■ Assignment
Give the records again word for word. Leave every picture out.

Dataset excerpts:
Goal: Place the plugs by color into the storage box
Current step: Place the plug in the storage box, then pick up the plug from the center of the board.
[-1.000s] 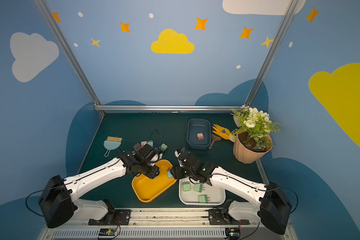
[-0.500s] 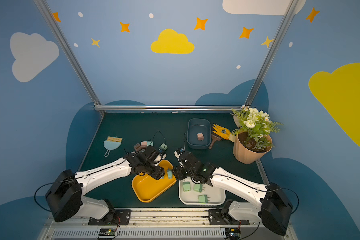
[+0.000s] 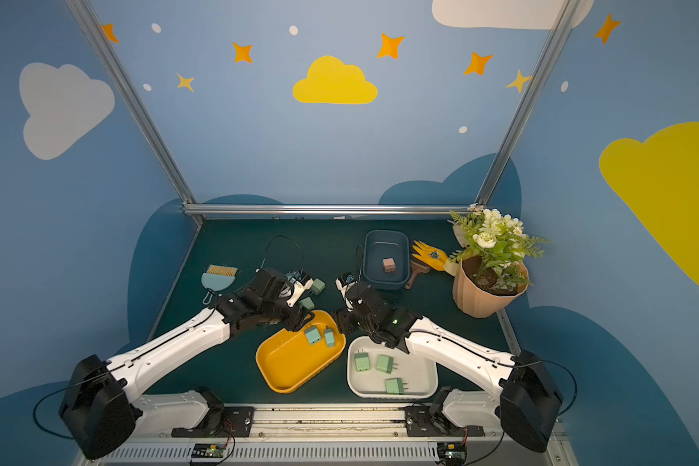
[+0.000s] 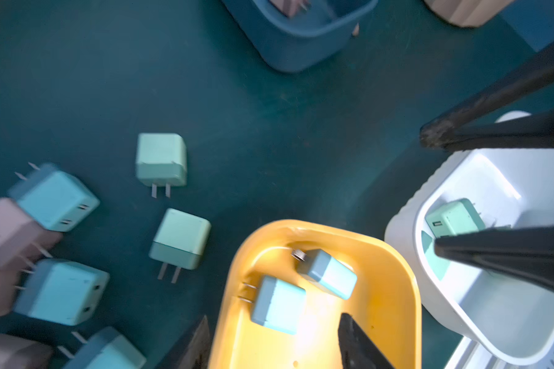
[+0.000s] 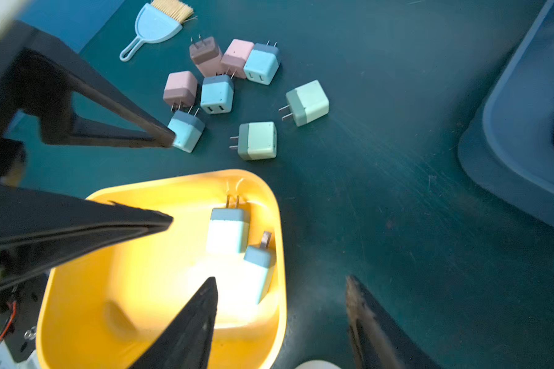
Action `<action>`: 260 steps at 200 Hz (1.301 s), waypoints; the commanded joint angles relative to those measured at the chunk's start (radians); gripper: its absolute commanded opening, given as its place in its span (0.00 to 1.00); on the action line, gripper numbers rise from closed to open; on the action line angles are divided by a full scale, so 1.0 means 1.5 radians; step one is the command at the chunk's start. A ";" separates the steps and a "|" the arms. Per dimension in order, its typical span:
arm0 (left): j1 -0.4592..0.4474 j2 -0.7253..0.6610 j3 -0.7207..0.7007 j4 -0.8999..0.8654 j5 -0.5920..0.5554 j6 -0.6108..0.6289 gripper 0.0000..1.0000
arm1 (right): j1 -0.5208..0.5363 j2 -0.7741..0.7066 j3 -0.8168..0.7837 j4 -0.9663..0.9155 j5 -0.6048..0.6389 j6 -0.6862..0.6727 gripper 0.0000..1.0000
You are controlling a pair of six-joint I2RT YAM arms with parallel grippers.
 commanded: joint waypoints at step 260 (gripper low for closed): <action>0.182 0.063 -0.055 0.211 0.166 0.073 0.56 | -0.146 0.672 0.709 -0.317 -0.283 -0.076 0.70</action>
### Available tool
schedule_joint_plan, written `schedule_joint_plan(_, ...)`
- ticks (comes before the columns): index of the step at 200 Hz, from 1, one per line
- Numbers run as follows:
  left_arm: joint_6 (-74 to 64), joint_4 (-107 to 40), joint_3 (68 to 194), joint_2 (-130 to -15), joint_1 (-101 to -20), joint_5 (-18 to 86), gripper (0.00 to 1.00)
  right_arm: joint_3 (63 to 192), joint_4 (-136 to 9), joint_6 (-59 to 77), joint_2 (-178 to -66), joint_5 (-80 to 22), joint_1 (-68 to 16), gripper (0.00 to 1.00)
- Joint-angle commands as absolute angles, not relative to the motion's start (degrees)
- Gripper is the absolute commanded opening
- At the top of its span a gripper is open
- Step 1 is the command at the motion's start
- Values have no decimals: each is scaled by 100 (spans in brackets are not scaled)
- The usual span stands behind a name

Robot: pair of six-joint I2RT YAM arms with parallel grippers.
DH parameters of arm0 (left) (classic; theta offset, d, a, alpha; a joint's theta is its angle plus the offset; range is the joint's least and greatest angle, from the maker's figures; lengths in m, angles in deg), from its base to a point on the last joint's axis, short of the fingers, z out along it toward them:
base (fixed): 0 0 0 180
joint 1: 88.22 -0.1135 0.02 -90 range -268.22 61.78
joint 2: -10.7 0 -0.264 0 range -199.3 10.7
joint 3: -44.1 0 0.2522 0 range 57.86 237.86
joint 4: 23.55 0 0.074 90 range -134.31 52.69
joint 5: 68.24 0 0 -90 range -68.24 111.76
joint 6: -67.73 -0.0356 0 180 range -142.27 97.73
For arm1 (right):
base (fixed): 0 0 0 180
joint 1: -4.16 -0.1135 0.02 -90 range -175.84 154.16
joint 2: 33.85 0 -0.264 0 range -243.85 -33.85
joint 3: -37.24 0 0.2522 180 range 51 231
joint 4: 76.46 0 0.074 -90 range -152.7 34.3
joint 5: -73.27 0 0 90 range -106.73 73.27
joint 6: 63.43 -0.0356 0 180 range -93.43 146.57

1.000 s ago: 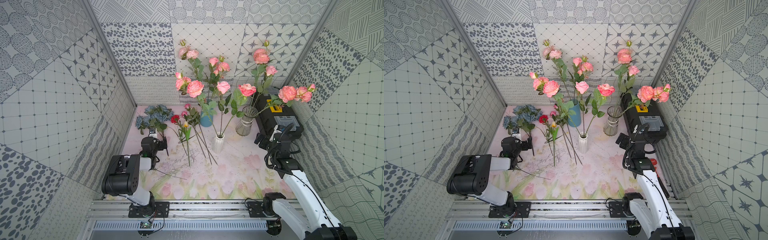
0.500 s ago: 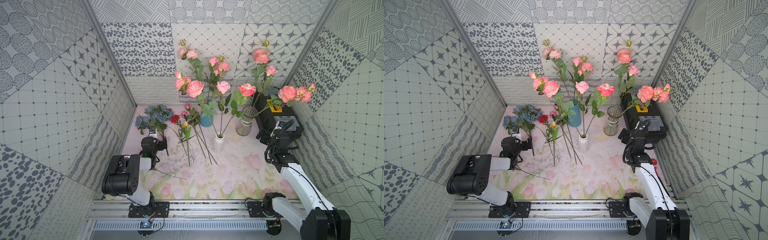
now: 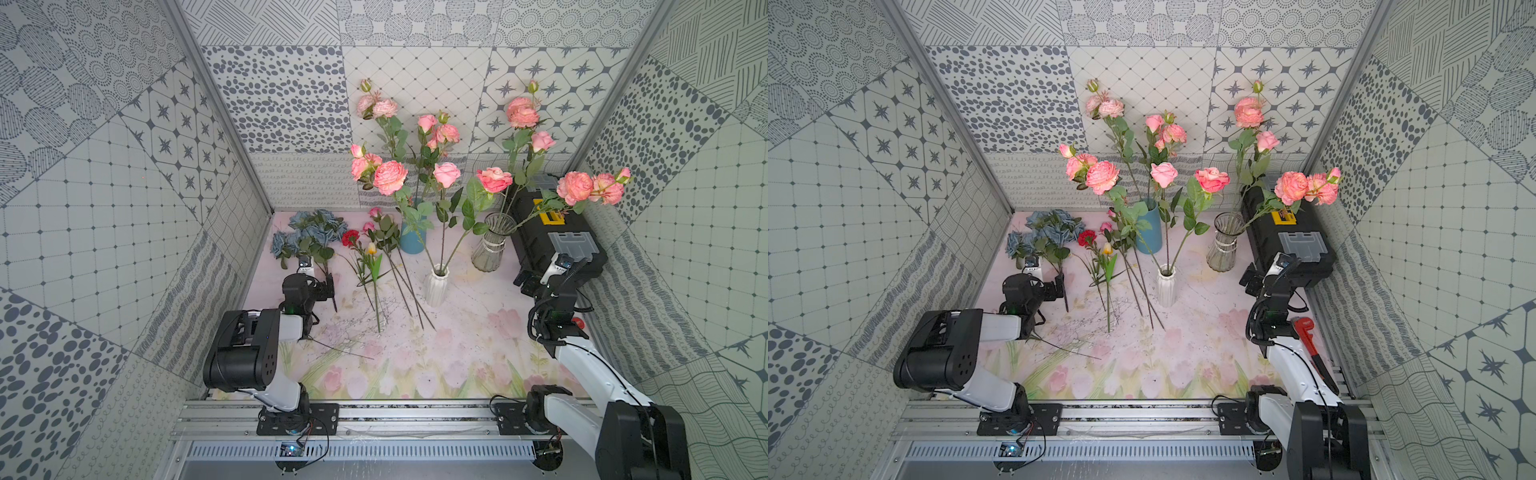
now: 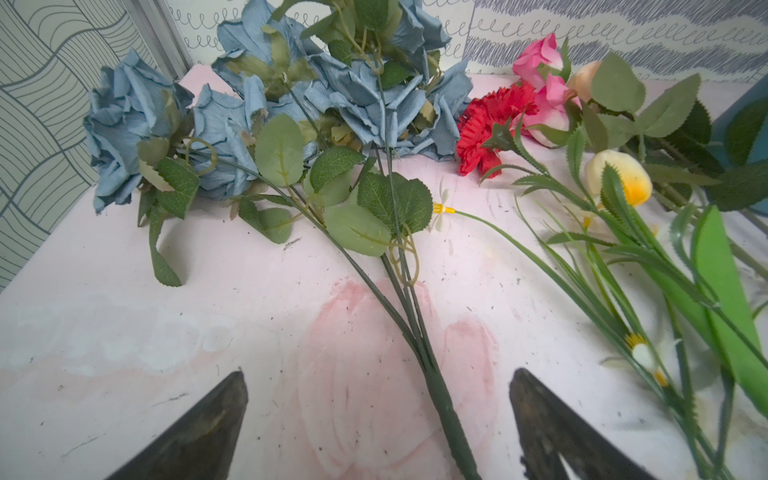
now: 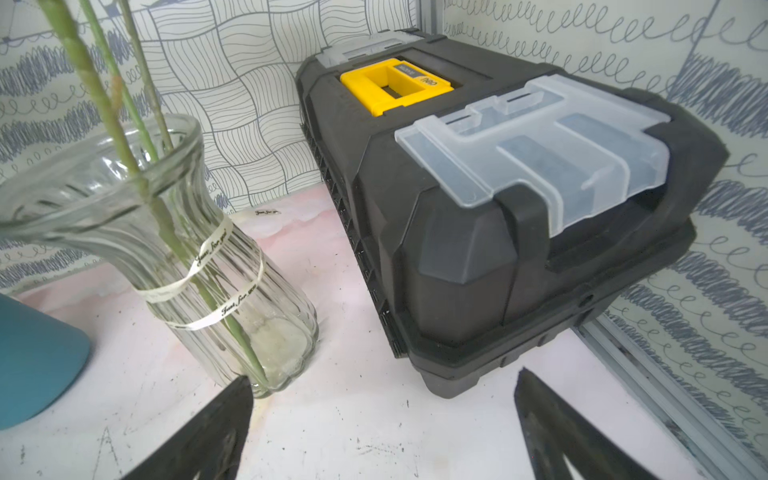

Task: Place the pink flowers into the vase
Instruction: Reset both arms

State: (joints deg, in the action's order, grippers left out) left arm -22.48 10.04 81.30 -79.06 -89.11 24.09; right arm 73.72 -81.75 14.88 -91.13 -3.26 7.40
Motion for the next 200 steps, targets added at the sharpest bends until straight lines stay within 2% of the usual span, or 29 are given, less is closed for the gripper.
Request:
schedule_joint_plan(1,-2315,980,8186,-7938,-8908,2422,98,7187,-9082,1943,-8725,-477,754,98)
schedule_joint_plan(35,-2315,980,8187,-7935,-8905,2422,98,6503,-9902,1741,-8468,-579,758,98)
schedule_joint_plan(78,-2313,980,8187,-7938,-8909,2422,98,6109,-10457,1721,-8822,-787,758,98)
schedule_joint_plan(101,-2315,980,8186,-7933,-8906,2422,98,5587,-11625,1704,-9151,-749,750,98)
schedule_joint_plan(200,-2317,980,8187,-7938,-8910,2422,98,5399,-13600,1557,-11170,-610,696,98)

■ Answer section
Goal: Place the plugs by color into the storage box
Current step: Place the plug in the storage box, then pick up the plug from the center of the board.
[-1.000s] 
[-0.500s] 
[+0.000s] 
[+0.000s] 
[+0.000s] 
Action `<action>`: 260 steps at 200 Hz (1.301 s), waypoints; the commanded joint angles relative to those measured at the chunk's start (radians); gripper: its absolute commanded opening, given as its place in its span (0.00 to 1.00); on the action line, gripper numbers rise from closed to open; on the action line angles are divided by a full scale, so 1.0 means 1.5 radians; step one is the command at the chunk's start. A ";" separates the steps and a "|" the arms. Per dimension in order, its typical span:
arm0 (left): j1 -0.4592..0.4474 j2 -0.7253..0.6610 j3 -0.7207..0.7007 j4 -0.8999..0.8654 j5 -0.5920..0.5554 j6 -0.6108..0.6289 gripper 0.0000..1.0000
arm1 (right): j1 -0.5208..0.5363 j2 -0.7741..0.7066 j3 -0.8168..0.7837 j4 -0.9663..0.9155 j5 -0.6048..0.6389 j6 -0.6862..0.6727 gripper 0.0000..1.0000
You are controlling a pair of six-joint I2RT YAM arms with parallel grippers.
 commanded: joint waypoints at step 260 (gripper low for closed): <action>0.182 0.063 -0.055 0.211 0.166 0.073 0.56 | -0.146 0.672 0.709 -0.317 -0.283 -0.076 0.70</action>
### Available tool
schedule_joint_plan, written `schedule_joint_plan(_, ...)`
- ticks (comes before the columns): index of the step at 200 Hz, from 1, one per line
- Numbers run as follows:
  left_arm: joint_6 (-74 to 64), joint_4 (-107 to 40), joint_3 (68 to 194), joint_2 (-130 to -15), joint_1 (-101 to -20), joint_5 (-18 to 86), gripper (0.00 to 1.00)
  right_arm: joint_3 (63 to 192), joint_4 (-136 to 9), joint_6 (-59 to 77), joint_2 (-178 to -66), joint_5 (-80 to 22), joint_1 (-68 to 16), gripper (0.00 to 1.00)
- Joint-angle commands as absolute angles, not relative to the motion's start (degrees)
- Gripper is the absolute commanded opening
- At the top of its span a gripper is open
- Step 1 is the command at the motion's start
- Values have no decimals: each is scaled by 100 (spans in brackets are not scaled)
- The usual span stands behind a name

Robot: pair of six-joint I2RT YAM arms with parallel grippers.
DH parameters of arm0 (left) (classic; theta offset, d, a, alpha; a joint's theta is its angle plus the offset; range is the joint's least and greatest angle, from the maker's figures; lengths in m, angles in deg), from its base to a point on the last joint's axis, short of the fingers, z out along it toward them:
base (fixed): 0 0 0 180
joint 1: 88.22 -0.1135 0.02 -90 range -268.22 61.78
joint 2: -10.7 0 -0.264 0 range -199.3 10.7
joint 3: -44.1 0 0.2522 0 range 57.86 237.86
joint 4: 23.55 0 0.074 90 range -134.31 52.69
joint 5: 68.24 0 0 -90 range -68.24 111.76
joint 6: -67.73 -0.0356 0 180 range -142.27 97.73
For arm1 (right):
base (fixed): 0 0 0 180
joint 1: -4.16 -0.1135 0.02 -90 range -175.84 154.16
joint 2: 33.85 0 -0.264 0 range -243.85 -33.85
joint 3: -37.24 0 0.2522 180 range 51 231
joint 4: 76.46 0 0.074 -90 range -152.7 34.3
joint 5: -73.27 0 0 90 range -106.73 73.27
joint 6: 63.43 -0.0356 0 180 range -93.43 146.57

1.000 s ago: 
0.500 s ago: 
now: 
now: 
now: 

Task: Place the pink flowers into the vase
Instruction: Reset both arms

State: (joints deg, in the action's order, grippers left out) left arm -22.48 10.04 81.30 -79.06 -89.11 24.09; right arm 73.72 -81.75 14.88 -91.13 -3.26 7.40
Motion for the next 200 steps, targets added at the sharpest bends until straight lines stay within 2% of the usual span, or 29 are given, less is closed for the gripper.
Request:
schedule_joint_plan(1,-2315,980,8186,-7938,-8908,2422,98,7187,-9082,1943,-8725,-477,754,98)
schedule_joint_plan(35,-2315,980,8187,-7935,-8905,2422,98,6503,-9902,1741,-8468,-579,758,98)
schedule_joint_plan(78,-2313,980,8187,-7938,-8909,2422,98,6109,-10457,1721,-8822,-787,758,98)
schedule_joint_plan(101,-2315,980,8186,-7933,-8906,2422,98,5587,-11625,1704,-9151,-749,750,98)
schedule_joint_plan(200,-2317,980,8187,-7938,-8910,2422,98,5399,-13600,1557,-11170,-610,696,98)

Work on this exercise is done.